“This is our Happy place.” It’s even posted on the wall. And usually from August through May, it is our happy place. But today, when I walk into the classroom, I see those words and it doesn’t seem happy. I feel like I’m in a movie and the past few months replay in my mind.
I remember the lost teeth, watching the students working together. I remember the smiles on their face when they figured out the math problem or finally got the shoelace tied. The spring is usually the most exciting time of year. This is what we have all worked so hard for since August. This is the time of year when the “light bulb” starts to go off and all of the boring lessons we have been doing, come together to make sense.
We won’t be building robots this year, we won’t have our Mother’s Day Tea Party, we won’t be publishing our story book, we won’t have any more field trips, or the end of the year awards ceremony.
Instead, I stand here looking at the calendar that still says March 13—the day time froze. I think that’s what hurts the most. I don’t feel like I have had enough time with these children. These beautiful faces come into my room in August, with an imaginary note that says, “I’m only here for a year. But in that short amount of time, I promise to fill your heart, make you laugh and love you forever.”

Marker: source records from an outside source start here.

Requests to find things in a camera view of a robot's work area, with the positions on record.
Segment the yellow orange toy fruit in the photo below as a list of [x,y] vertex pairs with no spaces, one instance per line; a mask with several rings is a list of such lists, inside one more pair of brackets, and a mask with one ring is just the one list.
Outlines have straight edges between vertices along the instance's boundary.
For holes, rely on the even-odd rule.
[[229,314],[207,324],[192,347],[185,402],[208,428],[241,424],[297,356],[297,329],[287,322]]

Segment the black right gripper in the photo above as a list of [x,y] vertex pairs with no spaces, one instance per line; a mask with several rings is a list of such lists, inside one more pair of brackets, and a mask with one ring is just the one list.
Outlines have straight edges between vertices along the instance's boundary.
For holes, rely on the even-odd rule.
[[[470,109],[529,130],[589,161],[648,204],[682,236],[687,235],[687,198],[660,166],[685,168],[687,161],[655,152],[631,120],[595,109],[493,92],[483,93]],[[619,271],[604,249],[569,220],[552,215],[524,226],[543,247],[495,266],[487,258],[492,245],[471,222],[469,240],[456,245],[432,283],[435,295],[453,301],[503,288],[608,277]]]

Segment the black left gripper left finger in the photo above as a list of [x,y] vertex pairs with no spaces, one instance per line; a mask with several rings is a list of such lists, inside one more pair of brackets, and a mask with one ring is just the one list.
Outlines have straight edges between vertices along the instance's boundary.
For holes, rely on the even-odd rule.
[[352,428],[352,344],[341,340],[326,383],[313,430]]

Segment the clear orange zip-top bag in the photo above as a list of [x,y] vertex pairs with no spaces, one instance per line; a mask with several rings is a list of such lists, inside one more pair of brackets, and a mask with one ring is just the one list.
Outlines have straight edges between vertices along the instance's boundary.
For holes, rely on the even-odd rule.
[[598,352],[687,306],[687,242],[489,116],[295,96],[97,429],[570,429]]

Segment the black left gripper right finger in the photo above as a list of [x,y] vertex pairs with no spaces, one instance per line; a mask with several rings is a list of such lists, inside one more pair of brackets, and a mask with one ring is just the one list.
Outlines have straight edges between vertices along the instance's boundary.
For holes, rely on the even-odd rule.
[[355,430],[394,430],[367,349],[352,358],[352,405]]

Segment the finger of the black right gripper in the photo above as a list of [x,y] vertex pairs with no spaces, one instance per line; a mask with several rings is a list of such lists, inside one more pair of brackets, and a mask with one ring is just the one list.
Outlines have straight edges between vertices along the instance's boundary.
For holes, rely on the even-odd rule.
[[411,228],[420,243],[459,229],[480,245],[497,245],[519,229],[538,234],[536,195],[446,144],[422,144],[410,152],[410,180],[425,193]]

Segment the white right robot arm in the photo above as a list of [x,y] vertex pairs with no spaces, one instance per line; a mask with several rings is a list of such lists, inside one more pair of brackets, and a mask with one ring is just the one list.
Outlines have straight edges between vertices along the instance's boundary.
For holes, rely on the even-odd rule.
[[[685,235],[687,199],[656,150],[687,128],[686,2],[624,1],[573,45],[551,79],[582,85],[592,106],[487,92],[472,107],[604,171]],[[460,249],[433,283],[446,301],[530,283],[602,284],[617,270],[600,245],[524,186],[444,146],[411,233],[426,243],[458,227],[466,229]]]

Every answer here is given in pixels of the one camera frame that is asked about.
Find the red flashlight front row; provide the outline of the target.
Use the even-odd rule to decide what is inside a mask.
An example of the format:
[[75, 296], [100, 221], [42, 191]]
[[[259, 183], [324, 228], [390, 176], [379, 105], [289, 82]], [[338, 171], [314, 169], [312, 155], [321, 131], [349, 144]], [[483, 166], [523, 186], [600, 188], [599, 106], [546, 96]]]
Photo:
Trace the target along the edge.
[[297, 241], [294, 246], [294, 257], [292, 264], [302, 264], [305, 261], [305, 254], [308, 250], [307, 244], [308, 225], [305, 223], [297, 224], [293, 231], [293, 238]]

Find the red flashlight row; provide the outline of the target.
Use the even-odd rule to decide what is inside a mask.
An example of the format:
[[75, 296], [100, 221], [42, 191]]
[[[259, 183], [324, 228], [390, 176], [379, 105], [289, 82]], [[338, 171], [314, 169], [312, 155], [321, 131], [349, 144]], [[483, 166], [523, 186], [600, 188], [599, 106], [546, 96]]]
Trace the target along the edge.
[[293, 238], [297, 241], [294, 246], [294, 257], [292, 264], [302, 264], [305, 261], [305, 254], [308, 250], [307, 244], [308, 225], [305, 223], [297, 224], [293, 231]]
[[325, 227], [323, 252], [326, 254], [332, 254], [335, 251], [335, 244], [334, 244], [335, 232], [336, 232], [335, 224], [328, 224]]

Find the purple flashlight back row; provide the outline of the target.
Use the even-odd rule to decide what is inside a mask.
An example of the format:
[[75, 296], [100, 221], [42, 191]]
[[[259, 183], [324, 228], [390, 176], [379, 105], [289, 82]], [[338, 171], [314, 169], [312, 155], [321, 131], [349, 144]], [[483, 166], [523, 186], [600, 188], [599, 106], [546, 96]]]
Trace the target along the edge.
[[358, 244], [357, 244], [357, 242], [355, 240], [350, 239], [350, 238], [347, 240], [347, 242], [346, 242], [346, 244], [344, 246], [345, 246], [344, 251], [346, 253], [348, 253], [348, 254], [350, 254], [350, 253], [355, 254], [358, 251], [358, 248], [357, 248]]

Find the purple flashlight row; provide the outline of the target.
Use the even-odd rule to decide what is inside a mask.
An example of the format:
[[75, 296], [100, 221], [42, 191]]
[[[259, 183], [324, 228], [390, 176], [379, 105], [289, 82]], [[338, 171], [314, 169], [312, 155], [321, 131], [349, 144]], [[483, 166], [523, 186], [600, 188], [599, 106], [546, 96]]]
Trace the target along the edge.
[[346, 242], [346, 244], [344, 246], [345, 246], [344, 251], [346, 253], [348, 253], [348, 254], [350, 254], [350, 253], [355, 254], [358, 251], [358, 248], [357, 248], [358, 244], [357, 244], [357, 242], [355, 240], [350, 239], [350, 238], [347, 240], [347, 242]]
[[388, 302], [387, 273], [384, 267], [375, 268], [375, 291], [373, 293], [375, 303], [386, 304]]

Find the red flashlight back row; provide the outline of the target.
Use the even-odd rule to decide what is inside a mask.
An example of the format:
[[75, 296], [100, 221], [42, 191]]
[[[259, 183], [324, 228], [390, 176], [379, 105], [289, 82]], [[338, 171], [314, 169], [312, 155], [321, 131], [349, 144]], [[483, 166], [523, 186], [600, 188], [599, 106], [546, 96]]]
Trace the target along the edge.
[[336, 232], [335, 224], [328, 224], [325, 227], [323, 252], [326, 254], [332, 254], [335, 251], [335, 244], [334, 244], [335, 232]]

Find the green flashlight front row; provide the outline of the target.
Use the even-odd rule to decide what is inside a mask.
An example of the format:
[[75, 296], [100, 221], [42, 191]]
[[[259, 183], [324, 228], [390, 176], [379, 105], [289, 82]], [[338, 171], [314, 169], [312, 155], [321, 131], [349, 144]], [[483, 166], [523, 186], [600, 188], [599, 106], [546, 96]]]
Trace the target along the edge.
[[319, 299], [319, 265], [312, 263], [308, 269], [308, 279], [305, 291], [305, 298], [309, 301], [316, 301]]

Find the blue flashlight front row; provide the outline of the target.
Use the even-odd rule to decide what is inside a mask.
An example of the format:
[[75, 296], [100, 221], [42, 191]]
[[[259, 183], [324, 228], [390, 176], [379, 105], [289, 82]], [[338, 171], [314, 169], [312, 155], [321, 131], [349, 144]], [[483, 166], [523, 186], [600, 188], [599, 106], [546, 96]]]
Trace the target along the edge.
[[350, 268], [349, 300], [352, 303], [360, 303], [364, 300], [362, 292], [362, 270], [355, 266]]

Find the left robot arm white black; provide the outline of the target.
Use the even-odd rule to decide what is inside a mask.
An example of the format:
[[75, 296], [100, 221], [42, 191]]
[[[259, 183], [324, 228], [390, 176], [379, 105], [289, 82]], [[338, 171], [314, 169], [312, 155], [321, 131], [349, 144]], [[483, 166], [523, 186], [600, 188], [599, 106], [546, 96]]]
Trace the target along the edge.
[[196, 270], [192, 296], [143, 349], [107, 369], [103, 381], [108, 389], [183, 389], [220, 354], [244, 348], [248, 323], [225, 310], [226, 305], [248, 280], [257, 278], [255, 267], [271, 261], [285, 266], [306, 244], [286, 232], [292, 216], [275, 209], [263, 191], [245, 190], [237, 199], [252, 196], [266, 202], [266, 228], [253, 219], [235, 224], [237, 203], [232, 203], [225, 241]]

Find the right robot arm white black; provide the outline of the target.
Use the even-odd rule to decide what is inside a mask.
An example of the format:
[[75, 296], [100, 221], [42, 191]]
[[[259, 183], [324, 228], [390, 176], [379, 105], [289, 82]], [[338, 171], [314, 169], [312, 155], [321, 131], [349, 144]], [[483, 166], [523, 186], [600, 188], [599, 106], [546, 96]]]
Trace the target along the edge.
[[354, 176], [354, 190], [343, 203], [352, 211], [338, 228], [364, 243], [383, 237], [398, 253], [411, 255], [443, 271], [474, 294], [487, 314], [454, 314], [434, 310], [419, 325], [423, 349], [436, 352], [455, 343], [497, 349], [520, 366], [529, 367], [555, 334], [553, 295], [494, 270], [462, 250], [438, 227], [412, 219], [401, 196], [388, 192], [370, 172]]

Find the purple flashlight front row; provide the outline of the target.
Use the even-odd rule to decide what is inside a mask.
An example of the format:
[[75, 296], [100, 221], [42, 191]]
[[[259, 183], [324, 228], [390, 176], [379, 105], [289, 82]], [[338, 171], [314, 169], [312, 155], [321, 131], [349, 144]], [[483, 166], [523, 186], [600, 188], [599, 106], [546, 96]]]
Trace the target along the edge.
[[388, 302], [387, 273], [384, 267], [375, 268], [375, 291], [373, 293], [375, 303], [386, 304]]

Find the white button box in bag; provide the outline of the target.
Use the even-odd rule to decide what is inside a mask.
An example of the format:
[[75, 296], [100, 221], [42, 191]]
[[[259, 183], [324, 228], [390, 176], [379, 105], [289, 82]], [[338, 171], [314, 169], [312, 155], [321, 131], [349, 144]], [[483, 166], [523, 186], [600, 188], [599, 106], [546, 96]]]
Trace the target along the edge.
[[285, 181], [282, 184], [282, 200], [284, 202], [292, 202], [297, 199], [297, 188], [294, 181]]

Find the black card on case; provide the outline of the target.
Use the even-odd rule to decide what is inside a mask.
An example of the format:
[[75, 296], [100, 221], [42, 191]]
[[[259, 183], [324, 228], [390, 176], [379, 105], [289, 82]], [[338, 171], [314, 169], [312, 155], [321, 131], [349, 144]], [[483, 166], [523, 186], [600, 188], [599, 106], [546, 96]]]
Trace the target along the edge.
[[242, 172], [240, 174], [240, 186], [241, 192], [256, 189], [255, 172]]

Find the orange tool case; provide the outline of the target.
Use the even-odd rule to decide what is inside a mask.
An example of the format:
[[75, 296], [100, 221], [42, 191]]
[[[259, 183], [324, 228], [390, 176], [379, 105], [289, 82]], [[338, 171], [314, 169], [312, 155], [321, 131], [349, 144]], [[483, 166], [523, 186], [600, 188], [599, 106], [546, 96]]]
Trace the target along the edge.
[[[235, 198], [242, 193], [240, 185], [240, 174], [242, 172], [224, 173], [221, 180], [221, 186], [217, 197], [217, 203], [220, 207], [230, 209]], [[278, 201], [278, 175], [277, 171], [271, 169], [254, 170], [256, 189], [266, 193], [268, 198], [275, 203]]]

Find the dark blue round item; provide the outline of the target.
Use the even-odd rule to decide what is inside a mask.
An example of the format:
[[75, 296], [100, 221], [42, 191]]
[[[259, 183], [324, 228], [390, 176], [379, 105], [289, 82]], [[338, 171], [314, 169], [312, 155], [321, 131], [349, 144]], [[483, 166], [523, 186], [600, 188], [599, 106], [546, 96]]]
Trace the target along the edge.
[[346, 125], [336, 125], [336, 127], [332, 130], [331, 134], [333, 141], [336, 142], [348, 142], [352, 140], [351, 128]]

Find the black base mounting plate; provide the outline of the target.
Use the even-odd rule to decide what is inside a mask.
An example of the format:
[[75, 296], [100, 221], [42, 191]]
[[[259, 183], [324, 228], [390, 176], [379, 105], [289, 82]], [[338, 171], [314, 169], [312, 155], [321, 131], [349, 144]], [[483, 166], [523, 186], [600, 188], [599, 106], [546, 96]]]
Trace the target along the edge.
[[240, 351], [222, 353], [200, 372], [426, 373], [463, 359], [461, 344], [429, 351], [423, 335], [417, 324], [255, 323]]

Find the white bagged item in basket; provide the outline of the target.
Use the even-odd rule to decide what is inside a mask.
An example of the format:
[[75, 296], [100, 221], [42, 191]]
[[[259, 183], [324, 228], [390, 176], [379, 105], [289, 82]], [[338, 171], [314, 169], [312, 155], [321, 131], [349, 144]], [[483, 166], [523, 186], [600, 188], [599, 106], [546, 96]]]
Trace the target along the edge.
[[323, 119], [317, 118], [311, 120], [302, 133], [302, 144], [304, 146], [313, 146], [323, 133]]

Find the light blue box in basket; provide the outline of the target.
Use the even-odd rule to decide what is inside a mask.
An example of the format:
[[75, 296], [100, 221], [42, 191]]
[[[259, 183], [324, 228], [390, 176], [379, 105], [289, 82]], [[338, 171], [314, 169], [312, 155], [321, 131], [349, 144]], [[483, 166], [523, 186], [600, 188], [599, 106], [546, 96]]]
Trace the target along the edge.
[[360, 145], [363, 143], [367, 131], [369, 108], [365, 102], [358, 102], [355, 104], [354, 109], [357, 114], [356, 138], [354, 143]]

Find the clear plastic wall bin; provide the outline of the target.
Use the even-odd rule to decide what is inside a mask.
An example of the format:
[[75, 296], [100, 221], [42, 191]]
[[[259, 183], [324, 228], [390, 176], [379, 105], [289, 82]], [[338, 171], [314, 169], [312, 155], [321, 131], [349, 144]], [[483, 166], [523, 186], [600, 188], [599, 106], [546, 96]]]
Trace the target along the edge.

I love my job because of these amazing faces. They are the reasons why I have never felt like work was work. Not seeing them each day is tough. Knowing that when we go back to school, these babies won’t be my babies. They will be months older, wiser and I’m sure an inch or two taller but I hope they know they will always be welcomed back into OUR happy place.
The truth is that distance does make the heart grow fonder but time has to move forward. I know I will see them around school and on the playground, so that helps heal the heartache of this year. I just hope they know they will forever be in my heart.